Go through the entries below and print, exactly, the lines starting at the one with "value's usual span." and ending at the one with "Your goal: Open", keeping both ends and no others.

* _Stored items_
══════
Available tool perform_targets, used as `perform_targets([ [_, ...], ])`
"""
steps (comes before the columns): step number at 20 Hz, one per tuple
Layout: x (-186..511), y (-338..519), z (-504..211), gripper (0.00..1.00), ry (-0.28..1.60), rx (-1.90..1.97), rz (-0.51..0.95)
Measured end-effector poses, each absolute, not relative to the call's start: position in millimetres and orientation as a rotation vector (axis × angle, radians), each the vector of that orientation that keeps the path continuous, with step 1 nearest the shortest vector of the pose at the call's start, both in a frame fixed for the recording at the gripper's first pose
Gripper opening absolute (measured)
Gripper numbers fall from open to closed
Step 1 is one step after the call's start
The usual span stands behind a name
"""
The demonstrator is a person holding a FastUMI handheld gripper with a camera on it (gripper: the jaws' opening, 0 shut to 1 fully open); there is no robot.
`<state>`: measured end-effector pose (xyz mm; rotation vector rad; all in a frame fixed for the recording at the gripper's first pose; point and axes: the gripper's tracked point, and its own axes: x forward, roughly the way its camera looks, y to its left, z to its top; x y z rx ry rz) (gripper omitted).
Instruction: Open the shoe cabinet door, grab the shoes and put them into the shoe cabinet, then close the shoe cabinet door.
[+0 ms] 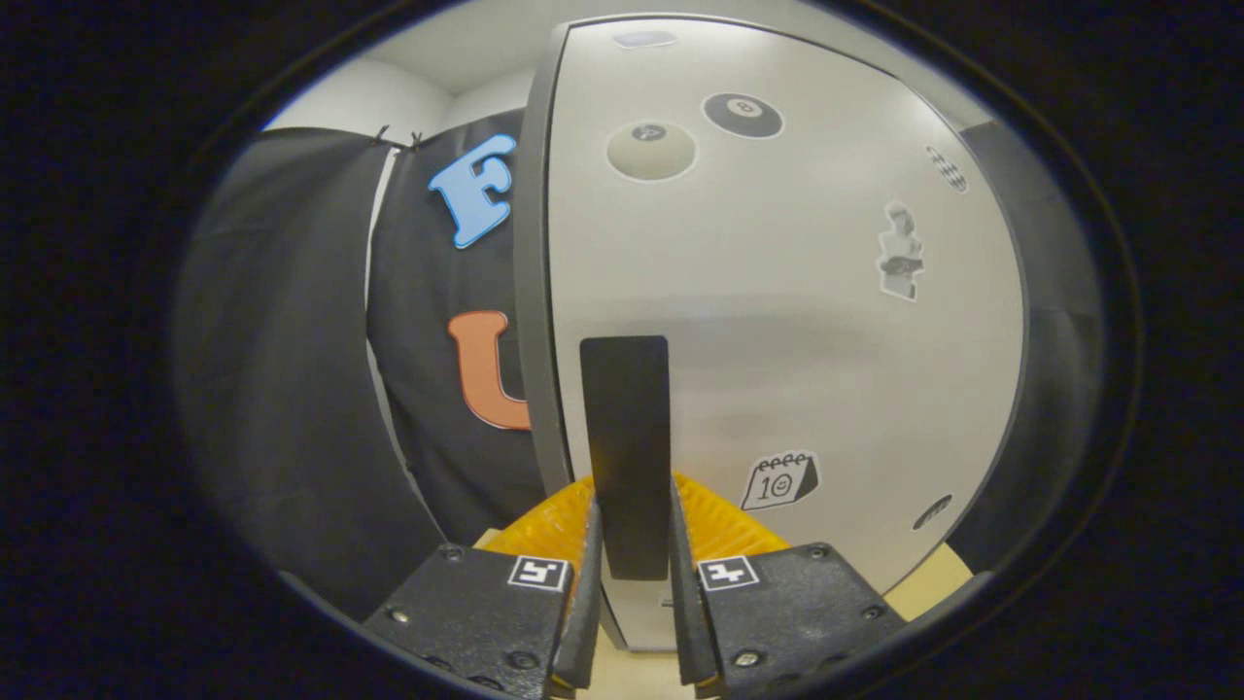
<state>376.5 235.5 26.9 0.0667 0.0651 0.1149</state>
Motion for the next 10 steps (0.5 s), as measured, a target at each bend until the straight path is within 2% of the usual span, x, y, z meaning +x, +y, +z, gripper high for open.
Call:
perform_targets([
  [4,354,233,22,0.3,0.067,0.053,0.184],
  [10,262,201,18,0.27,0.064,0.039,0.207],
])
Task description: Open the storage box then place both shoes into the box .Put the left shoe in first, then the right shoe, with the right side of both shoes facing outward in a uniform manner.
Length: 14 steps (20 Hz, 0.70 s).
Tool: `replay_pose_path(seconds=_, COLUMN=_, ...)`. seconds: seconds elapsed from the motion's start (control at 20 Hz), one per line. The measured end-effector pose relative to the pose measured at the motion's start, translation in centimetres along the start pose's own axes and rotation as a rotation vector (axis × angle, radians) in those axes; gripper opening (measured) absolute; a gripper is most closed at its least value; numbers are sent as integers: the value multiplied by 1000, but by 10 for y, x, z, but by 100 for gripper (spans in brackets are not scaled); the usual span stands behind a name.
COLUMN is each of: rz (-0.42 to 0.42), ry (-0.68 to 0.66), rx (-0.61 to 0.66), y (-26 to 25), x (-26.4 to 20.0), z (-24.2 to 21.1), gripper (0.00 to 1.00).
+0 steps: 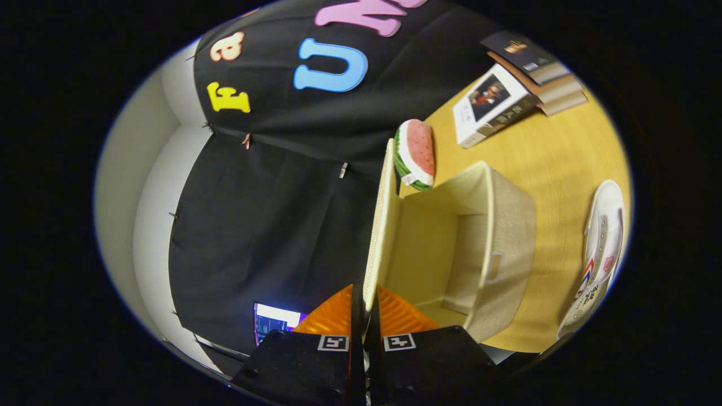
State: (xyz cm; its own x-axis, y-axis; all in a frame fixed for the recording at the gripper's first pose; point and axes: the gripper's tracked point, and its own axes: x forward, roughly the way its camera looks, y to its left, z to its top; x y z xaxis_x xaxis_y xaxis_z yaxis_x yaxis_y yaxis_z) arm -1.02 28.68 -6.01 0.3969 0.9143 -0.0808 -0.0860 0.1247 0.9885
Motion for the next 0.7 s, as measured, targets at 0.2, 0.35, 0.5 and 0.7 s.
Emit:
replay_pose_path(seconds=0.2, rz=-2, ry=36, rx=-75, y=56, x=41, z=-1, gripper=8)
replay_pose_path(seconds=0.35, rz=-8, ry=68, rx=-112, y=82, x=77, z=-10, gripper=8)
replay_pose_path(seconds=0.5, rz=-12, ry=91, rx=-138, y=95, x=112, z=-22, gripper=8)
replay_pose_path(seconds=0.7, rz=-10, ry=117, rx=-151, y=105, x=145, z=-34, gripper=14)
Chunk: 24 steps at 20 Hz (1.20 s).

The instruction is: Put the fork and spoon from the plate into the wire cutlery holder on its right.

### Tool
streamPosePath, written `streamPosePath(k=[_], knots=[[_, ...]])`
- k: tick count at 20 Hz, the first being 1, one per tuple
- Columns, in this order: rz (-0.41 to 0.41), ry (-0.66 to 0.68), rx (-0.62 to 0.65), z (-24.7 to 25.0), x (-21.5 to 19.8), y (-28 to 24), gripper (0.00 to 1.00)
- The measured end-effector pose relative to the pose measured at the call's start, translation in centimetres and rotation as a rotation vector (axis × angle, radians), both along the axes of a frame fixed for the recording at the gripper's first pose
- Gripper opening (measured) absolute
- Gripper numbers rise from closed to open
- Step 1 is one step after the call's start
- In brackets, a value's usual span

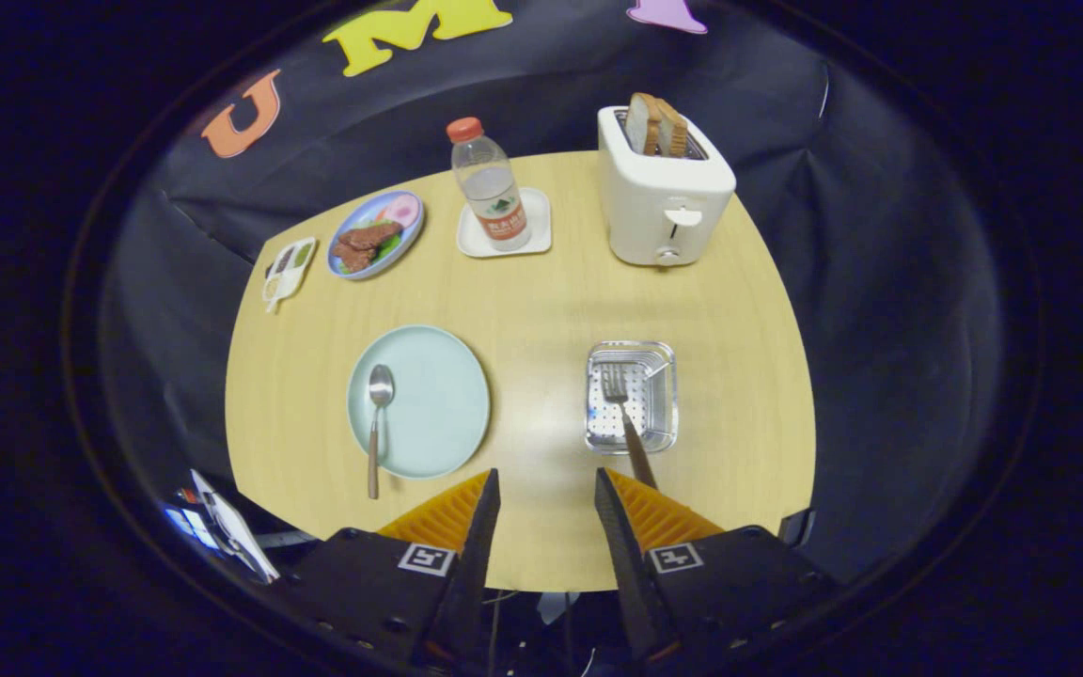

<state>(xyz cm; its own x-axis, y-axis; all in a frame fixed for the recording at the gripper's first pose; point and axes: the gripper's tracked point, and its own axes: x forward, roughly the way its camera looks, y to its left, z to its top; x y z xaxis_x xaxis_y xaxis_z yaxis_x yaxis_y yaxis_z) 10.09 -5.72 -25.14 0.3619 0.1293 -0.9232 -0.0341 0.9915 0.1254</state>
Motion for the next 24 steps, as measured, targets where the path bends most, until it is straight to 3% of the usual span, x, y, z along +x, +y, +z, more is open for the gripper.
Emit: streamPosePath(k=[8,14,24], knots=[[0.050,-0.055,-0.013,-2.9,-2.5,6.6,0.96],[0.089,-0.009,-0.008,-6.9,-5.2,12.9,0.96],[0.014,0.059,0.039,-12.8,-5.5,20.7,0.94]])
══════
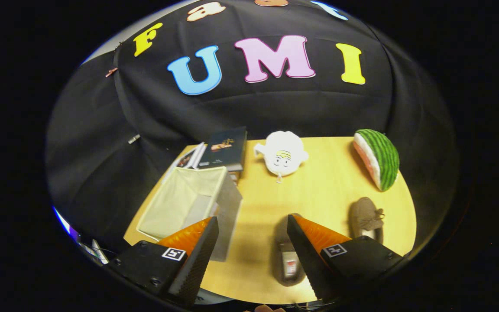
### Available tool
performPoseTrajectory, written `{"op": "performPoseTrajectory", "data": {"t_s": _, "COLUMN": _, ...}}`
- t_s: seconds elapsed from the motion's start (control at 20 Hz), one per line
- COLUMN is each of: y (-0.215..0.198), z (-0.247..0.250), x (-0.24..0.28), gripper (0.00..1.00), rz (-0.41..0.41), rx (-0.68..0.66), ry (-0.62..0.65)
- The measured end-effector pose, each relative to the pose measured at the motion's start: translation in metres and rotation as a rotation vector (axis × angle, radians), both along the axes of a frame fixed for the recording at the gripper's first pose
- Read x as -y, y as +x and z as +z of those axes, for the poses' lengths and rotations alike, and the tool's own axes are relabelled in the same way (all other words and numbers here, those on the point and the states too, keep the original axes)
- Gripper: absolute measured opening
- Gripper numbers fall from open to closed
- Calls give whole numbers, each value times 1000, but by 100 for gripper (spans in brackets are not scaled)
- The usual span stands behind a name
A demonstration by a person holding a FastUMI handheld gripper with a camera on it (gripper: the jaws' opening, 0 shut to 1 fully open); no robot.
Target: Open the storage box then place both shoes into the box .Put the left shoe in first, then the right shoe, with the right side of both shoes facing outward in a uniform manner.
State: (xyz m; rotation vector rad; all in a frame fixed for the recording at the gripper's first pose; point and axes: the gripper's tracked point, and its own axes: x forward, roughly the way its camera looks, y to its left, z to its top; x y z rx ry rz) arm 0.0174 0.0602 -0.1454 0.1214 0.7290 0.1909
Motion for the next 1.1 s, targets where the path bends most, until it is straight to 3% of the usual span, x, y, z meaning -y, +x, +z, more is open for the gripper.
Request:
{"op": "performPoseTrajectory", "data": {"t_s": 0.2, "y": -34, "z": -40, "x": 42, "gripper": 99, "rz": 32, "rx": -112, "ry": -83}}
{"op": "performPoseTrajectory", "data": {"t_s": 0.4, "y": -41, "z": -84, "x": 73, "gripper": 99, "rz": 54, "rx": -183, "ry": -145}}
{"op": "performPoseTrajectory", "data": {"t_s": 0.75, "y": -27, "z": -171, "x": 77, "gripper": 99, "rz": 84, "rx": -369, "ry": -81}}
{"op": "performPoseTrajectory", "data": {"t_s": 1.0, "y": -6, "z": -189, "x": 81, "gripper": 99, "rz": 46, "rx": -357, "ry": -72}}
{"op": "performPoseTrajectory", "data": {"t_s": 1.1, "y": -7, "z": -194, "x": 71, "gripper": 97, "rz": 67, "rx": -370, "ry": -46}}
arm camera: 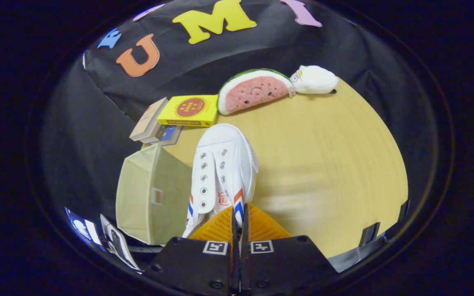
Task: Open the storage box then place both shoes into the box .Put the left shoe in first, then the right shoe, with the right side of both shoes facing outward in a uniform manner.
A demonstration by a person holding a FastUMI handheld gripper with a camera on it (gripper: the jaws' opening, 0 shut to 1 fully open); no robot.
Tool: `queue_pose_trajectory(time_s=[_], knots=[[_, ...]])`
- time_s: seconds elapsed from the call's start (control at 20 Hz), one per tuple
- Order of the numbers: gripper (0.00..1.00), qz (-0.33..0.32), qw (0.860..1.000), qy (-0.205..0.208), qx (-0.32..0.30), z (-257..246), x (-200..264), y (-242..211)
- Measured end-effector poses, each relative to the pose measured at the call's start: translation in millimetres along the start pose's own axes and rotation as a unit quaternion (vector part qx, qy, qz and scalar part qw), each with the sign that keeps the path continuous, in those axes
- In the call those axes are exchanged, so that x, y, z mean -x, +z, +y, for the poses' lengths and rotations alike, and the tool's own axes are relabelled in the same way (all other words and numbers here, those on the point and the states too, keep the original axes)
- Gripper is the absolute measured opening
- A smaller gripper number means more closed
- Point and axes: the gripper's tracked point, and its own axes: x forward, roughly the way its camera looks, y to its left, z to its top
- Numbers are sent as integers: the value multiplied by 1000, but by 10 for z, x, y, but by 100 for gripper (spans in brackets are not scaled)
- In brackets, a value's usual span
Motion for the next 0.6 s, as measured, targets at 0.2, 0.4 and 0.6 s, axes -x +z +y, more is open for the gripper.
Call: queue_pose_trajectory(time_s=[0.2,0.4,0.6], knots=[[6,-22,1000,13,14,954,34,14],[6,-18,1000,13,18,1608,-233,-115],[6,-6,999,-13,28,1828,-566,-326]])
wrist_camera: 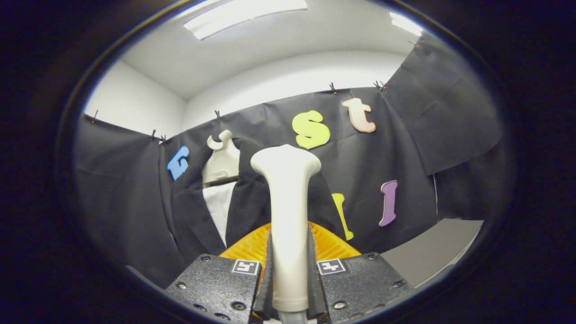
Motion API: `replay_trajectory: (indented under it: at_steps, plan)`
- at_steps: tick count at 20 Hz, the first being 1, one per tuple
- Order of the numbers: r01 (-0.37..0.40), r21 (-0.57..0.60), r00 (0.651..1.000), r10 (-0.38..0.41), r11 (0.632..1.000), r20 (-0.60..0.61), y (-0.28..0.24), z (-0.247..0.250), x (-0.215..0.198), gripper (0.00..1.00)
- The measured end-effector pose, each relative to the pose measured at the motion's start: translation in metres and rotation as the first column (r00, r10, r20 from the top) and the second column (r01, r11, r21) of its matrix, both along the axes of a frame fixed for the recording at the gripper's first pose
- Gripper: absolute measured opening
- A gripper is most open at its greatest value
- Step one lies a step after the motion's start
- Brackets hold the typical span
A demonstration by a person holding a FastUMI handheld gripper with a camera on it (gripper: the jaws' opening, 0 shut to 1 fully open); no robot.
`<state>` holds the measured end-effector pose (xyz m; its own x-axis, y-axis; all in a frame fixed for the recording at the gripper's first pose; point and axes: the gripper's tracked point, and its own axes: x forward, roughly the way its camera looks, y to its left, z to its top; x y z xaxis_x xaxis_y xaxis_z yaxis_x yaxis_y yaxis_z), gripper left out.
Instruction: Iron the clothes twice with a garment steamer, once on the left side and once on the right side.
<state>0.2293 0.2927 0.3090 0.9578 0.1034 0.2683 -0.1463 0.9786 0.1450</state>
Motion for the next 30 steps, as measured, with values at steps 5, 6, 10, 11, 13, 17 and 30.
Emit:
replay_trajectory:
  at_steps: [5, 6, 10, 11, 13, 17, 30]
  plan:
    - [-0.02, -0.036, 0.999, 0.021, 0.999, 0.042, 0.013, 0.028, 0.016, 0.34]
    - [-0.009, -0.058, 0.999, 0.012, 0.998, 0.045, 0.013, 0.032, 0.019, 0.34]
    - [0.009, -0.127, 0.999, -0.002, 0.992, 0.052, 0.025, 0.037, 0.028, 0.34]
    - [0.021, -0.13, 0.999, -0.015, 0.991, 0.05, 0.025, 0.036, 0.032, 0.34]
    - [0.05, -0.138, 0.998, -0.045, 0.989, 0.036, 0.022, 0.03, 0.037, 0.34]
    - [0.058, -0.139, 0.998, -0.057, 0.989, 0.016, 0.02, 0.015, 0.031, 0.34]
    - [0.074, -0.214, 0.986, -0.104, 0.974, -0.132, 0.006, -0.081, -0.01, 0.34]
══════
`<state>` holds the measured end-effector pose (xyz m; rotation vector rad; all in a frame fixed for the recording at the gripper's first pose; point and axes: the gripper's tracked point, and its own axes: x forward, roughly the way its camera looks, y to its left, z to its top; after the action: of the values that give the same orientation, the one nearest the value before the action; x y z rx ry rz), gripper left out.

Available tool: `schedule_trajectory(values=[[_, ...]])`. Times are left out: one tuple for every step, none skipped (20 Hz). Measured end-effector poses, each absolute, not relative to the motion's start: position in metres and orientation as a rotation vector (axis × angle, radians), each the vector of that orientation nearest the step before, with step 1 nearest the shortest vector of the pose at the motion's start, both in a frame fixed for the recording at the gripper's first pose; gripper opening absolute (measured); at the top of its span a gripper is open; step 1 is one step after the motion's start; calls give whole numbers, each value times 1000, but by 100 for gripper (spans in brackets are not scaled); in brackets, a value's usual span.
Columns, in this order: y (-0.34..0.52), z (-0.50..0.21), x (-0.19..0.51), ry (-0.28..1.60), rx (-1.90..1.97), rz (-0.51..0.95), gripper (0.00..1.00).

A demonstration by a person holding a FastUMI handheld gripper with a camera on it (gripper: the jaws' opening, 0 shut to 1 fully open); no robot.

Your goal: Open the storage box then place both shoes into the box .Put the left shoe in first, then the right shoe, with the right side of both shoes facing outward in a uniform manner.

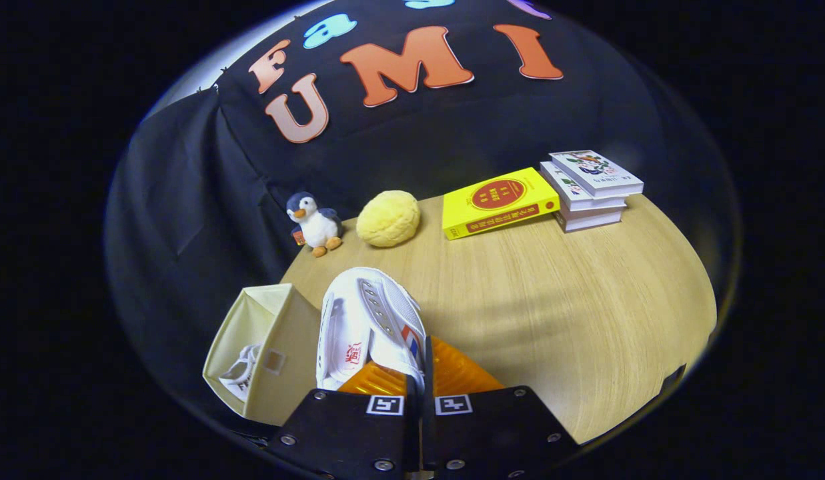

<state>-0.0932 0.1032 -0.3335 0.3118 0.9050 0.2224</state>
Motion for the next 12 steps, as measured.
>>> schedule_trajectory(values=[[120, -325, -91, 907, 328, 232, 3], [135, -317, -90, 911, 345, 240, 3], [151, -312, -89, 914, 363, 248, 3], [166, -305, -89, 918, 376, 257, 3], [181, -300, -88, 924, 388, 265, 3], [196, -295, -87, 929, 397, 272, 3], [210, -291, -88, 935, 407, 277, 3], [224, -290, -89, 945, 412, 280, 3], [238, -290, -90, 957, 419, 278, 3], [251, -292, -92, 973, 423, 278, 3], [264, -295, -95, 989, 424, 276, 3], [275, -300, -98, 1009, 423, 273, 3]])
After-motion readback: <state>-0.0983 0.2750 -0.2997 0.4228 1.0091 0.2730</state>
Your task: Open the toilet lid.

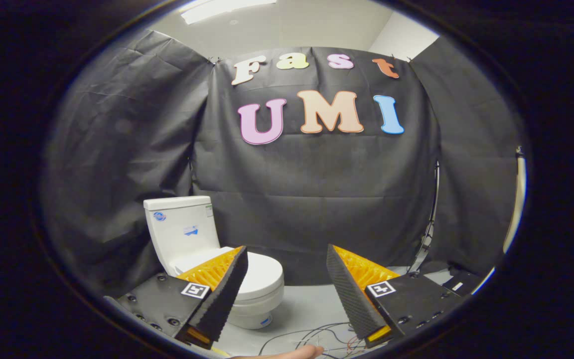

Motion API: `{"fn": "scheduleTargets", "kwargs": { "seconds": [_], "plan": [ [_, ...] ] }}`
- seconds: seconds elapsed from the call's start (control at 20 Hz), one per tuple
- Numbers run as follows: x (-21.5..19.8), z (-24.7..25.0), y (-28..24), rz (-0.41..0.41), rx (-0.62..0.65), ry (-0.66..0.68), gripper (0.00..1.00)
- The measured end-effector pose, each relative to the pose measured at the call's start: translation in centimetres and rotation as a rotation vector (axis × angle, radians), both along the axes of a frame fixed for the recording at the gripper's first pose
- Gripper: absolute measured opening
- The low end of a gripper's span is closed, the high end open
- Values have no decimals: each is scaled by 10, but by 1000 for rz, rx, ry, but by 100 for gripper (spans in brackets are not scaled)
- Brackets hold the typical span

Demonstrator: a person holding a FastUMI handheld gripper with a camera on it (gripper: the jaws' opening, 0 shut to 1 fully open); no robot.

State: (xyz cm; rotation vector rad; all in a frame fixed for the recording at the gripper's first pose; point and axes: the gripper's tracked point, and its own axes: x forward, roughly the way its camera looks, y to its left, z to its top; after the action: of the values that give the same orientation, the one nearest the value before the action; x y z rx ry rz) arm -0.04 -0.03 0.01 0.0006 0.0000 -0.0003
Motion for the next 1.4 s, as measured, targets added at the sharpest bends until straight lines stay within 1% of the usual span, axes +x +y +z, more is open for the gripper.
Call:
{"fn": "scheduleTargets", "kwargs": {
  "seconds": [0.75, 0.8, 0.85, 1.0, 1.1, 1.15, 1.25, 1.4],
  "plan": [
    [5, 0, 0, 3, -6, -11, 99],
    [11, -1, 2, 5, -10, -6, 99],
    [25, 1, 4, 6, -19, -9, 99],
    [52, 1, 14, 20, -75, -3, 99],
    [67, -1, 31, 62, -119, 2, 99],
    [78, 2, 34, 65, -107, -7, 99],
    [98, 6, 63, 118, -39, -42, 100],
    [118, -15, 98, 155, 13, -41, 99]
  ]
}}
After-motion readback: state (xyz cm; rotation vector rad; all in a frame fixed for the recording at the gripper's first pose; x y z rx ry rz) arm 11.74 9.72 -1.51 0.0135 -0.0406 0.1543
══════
* _Response to this task_
Available tool: `schedule_trajectory(values=[[_, ...]])`. Times are left out: one tuple for every step, none skipped (20 Hz). Measured end-effector poses, each absolute, not relative to the motion's start: position in metres and orientation as a rotation vector (axis × angle, radians), each the vector of that orientation nearest the step before, with step 1 nearest the shortest vector of the pose at the motion's start, both in a frame fixed for the recording at the gripper's first pose; gripper opening absolute (measured); at the top of its span a gripper is open; step 1 is one step after the motion's start; calls give whole numbers, each value times 1000, but by 100 for gripper (spans in brackets are not scaled); in brackets, a value's usual span.
Columns, in this order: y (-0.34..0.52), z (-0.50..0.21), x (-0.19..0.51), ry (-0.28..1.60), rx (-1.90..1.97), rz (-0.51..0.95), gripper (0.00..1.00).

A demonstration by a person holding a FastUMI handheld gripper with a camera on it (gripper: the jaws' opening, 0 shut to 1 fully open); no robot.

Your goal: Open the storage box then place both shoes into the box .Put the left shoe in first, then the right shoe, with the right side of both shoes facing outward in a uniform manner.

The answer requires no further additions.